À Buzenval, sur les hauteurs, les lotissements pavillonnaires des années 1920-1960 — pavillons en meulière, maisons d'architectes — exigent une rénovation patrimoniale respectueuse : joints à la chaux, menuiseries bois traditionnelles, traitement de l'humidité par drainage. Le bâti est plus exigeant techniquement mais extrêmement valorisant à long terme.
En bordure de l'Hippodrome de Saint-Cloud, le quartier Hippodrome aligne propriétés Belle Époque, hôtels particuliers et villas d'architectes sur jardins clos arborés. C'est le segment le plus haut de gamme de Garches : les rénovations y sont des restaurations fines, avec conservation des éléments d'époque (vérandas, ferronneries, parquets) et matériaux nobles.

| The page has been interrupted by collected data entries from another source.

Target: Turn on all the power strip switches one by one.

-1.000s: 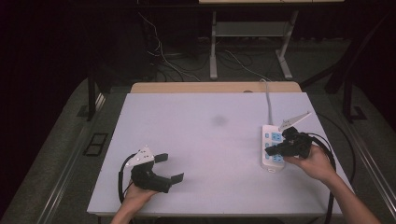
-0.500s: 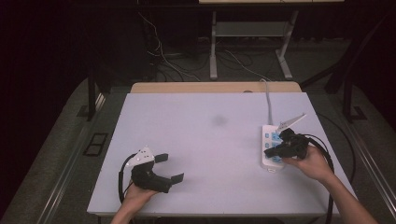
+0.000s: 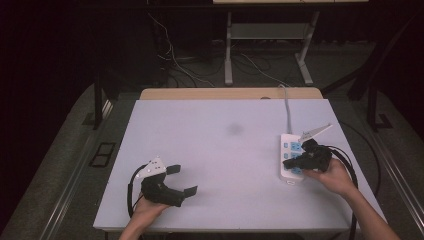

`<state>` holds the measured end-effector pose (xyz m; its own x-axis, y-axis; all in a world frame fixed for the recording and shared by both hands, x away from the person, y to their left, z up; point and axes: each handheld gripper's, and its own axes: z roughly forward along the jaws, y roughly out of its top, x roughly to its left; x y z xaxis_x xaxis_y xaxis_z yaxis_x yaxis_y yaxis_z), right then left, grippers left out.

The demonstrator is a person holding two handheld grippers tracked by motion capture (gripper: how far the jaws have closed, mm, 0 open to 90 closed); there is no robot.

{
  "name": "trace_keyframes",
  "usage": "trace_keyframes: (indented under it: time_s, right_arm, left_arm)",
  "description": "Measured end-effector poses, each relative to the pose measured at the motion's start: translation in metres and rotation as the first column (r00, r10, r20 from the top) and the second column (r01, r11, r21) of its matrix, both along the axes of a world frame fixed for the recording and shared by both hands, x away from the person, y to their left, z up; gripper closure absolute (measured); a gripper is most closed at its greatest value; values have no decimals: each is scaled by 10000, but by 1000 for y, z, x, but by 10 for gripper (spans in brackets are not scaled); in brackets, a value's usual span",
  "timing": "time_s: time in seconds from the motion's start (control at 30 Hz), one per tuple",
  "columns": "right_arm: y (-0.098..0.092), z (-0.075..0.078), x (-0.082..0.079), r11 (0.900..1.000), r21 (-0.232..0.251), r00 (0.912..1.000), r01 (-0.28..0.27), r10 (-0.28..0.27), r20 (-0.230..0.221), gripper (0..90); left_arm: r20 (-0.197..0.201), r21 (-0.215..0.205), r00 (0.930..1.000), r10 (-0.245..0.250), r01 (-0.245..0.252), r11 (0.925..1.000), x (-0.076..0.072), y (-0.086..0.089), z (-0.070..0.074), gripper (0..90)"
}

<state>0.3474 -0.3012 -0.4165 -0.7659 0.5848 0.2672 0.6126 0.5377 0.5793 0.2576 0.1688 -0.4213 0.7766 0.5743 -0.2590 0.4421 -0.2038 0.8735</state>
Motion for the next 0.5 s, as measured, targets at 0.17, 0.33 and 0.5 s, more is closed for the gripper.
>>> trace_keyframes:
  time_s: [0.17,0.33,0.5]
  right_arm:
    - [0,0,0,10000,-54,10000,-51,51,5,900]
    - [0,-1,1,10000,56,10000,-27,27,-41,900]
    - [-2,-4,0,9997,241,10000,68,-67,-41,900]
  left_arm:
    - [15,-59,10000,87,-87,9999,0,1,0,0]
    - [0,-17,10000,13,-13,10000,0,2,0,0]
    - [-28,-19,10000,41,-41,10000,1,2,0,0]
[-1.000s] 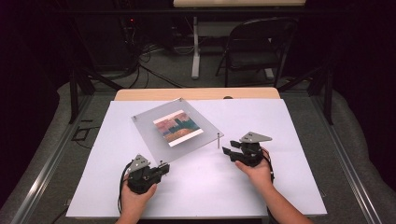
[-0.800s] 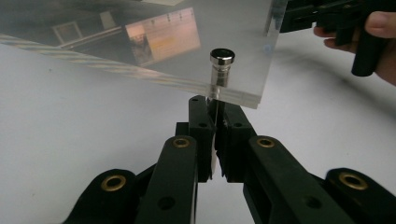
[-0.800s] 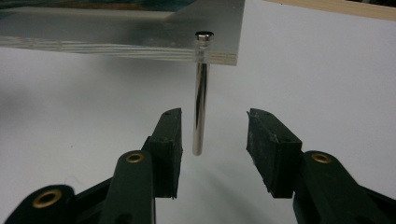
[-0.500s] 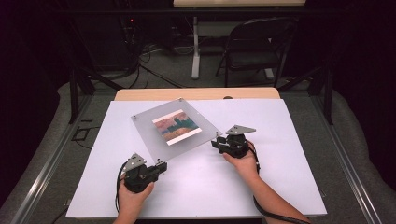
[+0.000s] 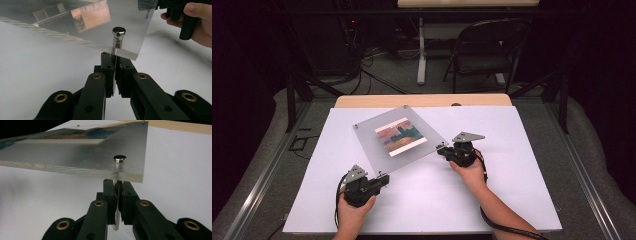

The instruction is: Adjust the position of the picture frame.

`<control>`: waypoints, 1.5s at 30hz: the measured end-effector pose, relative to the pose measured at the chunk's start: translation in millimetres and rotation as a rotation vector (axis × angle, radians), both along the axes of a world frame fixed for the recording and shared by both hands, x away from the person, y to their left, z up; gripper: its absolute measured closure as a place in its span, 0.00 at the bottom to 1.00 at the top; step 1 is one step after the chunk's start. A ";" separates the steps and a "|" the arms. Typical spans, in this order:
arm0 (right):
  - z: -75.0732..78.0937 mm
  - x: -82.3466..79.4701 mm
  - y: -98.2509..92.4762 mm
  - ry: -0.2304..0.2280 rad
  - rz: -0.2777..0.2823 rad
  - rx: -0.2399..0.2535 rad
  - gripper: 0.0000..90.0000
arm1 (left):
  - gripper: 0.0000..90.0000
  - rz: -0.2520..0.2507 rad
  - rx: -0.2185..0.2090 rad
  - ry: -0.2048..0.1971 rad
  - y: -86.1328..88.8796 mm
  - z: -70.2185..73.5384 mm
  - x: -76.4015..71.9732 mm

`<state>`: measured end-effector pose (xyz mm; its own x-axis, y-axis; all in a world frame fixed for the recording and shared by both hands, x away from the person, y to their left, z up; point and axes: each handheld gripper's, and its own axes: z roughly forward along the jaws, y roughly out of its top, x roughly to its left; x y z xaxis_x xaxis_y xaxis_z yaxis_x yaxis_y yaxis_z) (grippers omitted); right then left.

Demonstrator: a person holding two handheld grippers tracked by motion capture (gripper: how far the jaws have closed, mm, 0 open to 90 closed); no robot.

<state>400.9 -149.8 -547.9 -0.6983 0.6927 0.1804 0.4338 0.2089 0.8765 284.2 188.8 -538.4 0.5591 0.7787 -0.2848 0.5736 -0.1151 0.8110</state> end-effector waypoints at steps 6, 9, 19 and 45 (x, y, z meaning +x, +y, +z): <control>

Sur la frange sud, Porte Jaune en lisière du Domaine national de Saint-Cloud rassemble pavillons et propriétés des années 1960-2000. Ces maisons, souvent en bon état structurel, demandent surtout une modernisation : redistribution des volumes, ouvertures sur jardin, performance thermique. Le bâti est plus simple à restructurer mais souvent perfectible côté isolation.
Sur le marché garchois, le mètre carré rénové se négocie entre 8 200 et 12 500 €/m², avec des pointes plus élevées sur les belles propriétés en bordure de l'hippodrome. Cette valorisation soutient naturellement les choix de rénovation haut de gamme : matériaux nobles, finitions premium, équipements de qualité.